Prostitutes say law makes their job riskier
Swedish Sexworkers and Allies Network, a trade organization with 50 members, estimates that only 10 percent of sex workers walk the streets today. The rest make contact with their customers at clubs, bars, casinos, underground brothels and, above all, in cyberspace.
"I have many customers who would never dare to contact me on the street," says Isabella Lund, a sex worker based in the southern university city of Lund. "But on a whole, our industry has exploded after the Internet came – just like in every other country."
Ms. Lund, who uses a fictitious name to protect her two teenage children, argues that criminalizing the trade has made it more dangerous for workers. Customers are now much more reluctant to reveal personal information, which makes it tougher to sort "good guys" from "bad."
Lopez adds that it has also made clients far less likely to report nefarious situations in which they detect the shadowy presence of traffickers. "Many police [investigating] trafficking start with clients calling in; but if they are doing something against the law the last thing will be to call the police."

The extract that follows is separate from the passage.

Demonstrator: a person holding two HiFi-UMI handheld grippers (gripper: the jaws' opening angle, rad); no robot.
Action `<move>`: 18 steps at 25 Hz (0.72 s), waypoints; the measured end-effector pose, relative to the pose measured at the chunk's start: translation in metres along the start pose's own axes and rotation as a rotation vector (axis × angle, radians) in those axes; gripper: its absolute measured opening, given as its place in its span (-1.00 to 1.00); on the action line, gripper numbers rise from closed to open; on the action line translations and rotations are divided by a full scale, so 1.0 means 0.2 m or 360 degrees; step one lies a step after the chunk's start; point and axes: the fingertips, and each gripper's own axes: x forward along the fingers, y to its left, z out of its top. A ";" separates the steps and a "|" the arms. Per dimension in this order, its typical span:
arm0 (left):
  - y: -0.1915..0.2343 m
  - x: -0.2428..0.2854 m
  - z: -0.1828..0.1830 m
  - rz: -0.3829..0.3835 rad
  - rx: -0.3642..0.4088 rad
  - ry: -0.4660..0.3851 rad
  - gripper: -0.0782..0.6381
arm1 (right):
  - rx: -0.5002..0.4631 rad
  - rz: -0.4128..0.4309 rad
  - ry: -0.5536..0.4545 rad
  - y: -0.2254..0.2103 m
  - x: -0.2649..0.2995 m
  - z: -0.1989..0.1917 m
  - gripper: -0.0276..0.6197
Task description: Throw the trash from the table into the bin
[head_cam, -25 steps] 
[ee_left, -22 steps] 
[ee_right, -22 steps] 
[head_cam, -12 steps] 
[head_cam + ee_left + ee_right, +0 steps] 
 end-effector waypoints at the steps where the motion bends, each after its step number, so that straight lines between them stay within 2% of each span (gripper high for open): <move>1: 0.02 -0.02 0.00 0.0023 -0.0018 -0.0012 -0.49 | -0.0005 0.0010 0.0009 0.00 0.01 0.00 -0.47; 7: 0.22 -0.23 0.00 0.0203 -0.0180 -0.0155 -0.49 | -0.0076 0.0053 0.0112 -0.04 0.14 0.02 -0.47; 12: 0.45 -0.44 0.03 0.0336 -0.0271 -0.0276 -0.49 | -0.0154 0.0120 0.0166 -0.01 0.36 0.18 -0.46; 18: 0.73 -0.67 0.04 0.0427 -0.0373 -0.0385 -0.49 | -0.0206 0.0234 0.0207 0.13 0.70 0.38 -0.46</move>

British prostitutes would rather their government cast the net a little wider in the search for foreign models from which to borrow. They scoff at the legal brothels in parts of Europe which they say amount to slave labor, and call instead for more attention to be paid to New Zealand, which decriminalized prostitution four years ago.
But Borg argues that Sweden's approach will build a national intolerance to prostitution, and it and its problems will start to wither. When the law was passed, most Swedes opposed it. Today, she said, 80 percent are in favor. "So perhaps, when we're at 95 percent, there won't be so many men willing to buy sex," Borg said.